Published in final edited form as: Heart. 2013 Aug 22;99(22):1629–1630. doi: 10.1136/heartjnl-2013-304546

Bile acids induce arrhythmias: old metabolite, new tricks

Moreshwar S Desai 1, Daniel J Penny 2
PMCID: PMC3913276  NIHMSID: NIHMS548938  PMID: 23969477

Bile acids (BAs) have traditionally been viewed as mere ‘detergent’ molecules responsible for absorption of dietary fats and lipid-soluble vitamins. However, over the past decade, research in the field of bile acid biology has provided evidence which redefine BAs as potent circulating signalling molecules with the ability to regulate cell biology, metabolism and function of various extrahepatic organs,1 with potential effects on the heart. BAs are secreted in the duodenum and then reabsorbed efficiently from the ileum back to the liver via mesenteric and portal veins. This tightly regulated enterohepatic circulation is disrupted in diseases of the liver such as obstructive jaundice, intrahepatic cholestasis of pregnancy, chronic viral hepatitis and cirrhosis, which leads to spillage of these metabolites into the systemic circulation at pathologically high concentrations (>100–200 μmol/L), resulting in organ dysfunction.2, 3

It has long been known that high levels of bile acids are toxic to the heart. The cardiotoxicity of bile acids was documented as early as 1863, by Röhrig, who showed that filtered ox bile when injected into the jugular veins of rabbits caused bradycardia, while repeated doses caused cardiac arrest, a phenomenon he described as ‘cardiac paralysis’. At the same time, Landois showed that bile induced bradycardia persisted despite denervation of the heart and proposed a direct cardiodepressant effect of bile on the heart.4 Wakim et al5 in 1939 followed these observations by demonstrating that whole bile as well as sodium taurocholate salt produced hypotension, bradycardia and rhythm disturbance in dogs in the absence as well as the presence of cardiac autonomic nerves. Joubert in 1978 showed that infusion of cholic acid (primary unconjugated bile acid in humans) induced dose-dependent bradycardia in a rodent heart.6, 7 In the late 1980s, Binah et al8 were the first to report that taurocholic acid (TCA; conjugated primary bile acid) reduced slow inward Na+ and Ca2+ current while increasing the outward K+ current, thus reducing the duration of action potential in the ventricular myocytes. TCA has been associated with fetal arrhythmias, fetal stress and intrauterine deaths in intrahepatic cholestasis of pregnancy, and its arrhythmogenic properties have been extensively studied in rodent models by Gorelik and Williamson over the past decade.911 However, whether TCA and other bile acids induce electrocardiographic abnormalities in adult hearts was unknown, and was the main focus of the current study.

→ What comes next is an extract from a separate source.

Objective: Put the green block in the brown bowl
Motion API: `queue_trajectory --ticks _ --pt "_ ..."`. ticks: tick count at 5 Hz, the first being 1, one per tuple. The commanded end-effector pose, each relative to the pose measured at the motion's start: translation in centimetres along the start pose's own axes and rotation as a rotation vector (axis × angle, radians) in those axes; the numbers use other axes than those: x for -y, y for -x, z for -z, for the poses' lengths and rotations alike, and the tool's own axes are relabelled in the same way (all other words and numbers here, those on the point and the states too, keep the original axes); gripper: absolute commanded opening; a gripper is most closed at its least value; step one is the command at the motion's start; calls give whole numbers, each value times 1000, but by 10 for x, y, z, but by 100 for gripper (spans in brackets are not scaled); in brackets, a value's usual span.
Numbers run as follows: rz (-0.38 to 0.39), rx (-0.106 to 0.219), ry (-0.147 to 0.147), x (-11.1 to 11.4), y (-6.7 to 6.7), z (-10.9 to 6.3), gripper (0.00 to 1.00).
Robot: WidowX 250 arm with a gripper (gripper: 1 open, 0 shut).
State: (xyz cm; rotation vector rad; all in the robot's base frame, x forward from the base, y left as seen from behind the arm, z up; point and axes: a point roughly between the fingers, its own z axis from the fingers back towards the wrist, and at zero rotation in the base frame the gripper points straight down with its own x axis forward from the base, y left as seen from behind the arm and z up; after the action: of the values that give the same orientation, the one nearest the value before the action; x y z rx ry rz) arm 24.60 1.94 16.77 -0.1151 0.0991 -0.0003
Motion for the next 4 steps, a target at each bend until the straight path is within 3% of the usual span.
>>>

Rainer et al describe a series of elegant experiments to support their hypothesis that hydrophobic conjugated bile acid at high concentrations induce arrhythmias in humans. Using isolated human atrial trabeculae, the authors demonstrate that TCA has a dose-dependent increase in arrhythmic extra contractions, without affecting key functional parameters of the heart such as contractile force, diastolic tension and relaxation. They further show that hydrophilic bile acid ursodeoxycholic acid (UDCA) and its taurine conjugate do not induce arrhythmias even at high concentrations.12 These human experiments, which were faithfully reproduced in isolated adult mouse cardiomyocytes, further strengthen the long-held notion that high levels of circulating bile acids adversely affect myocardial cell biology. More importantly, these studies add clinical relevance to the animal studies which speculated a role for bile acids in the pathophysiology of cardiac dysfunction in cirrhosis,13, 14 termed cirrhotic cardiomyopathy,15, 16 which has a prevalence of ~50% according to some studies.17, 18 Electrocardiographic abnormalities, more specifically prolonged QT interval is a key derangement of cirrhotic cardiomyopathy and is known to cause sudden death in adults 19, 20 and increases mortality risk in children21 with liver failure.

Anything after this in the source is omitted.